# Hoyt Defiant Vicxen #1 Cam



## Khaleesi (Dec 31, 2015)

Sent from my iPhone using Tapatalk


----------



## mtnmutt (Apr 4, 2010)

Thank you for the review.

Nice looking bow.

Which other bows did you try before deciding on the Defiant?

It is the non Carbon Defiant, correct?

I was unable to find a Defiant to try in my DL and 40-50 limbs.


----------



## Khaleesi (Dec 31, 2015)

Thanks! This is the aluminum Defiant. 

I tried a Bowtech Eva Shockey SS, a PSE Stiletto and a Hoyt Carbon Spyder. Wasn't too impressed by either the Bowtech or the PSE, but wasn't disappointed either. I really liked the Carbon Spyder quite a bit and I knew the Defiant would be similar. I also loved the look of the Defiant so that swayed my opinion in that direction. 

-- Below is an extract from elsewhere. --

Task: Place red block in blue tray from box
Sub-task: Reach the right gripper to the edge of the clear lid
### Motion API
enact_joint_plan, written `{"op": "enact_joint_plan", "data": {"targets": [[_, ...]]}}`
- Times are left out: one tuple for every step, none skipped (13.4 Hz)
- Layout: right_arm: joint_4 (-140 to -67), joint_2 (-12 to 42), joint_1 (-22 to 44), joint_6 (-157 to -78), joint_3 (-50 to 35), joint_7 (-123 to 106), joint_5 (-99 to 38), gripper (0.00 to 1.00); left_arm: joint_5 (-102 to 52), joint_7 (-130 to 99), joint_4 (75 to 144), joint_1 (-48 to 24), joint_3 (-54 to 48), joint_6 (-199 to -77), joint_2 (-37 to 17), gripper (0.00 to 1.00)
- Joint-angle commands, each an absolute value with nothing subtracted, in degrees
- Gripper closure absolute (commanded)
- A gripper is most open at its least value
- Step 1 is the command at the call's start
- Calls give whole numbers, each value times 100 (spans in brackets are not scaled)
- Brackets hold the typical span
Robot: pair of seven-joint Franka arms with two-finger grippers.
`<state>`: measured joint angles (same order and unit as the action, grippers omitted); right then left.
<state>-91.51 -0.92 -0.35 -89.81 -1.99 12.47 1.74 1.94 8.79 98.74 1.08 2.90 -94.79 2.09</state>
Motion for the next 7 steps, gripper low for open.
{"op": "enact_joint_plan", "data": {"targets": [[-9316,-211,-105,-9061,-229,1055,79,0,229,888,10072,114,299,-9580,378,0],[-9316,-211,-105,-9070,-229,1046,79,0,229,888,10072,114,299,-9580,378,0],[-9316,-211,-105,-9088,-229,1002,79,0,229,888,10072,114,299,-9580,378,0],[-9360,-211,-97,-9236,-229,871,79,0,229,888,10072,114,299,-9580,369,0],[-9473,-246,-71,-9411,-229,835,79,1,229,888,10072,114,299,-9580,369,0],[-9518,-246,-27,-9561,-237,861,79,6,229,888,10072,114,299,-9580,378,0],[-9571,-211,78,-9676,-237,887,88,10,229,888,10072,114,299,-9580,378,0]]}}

40-50 lbs limbs are hard to find that's for sure!!


Sent from my iPhone using Tapatalk


----------



## bow up (Sep 2, 2010)

Congrats! Thanks for the write-up on the bow.


----------



## turkeygirl (Aug 13, 2006)

Good looking bow! I had shot a Defiant 34 and a Defiant 30...thought the 34 was a little smoother, quieter than the 30. Ended up ordering a Mathews Halon. I'm sure you will enjoy your bow!!


----------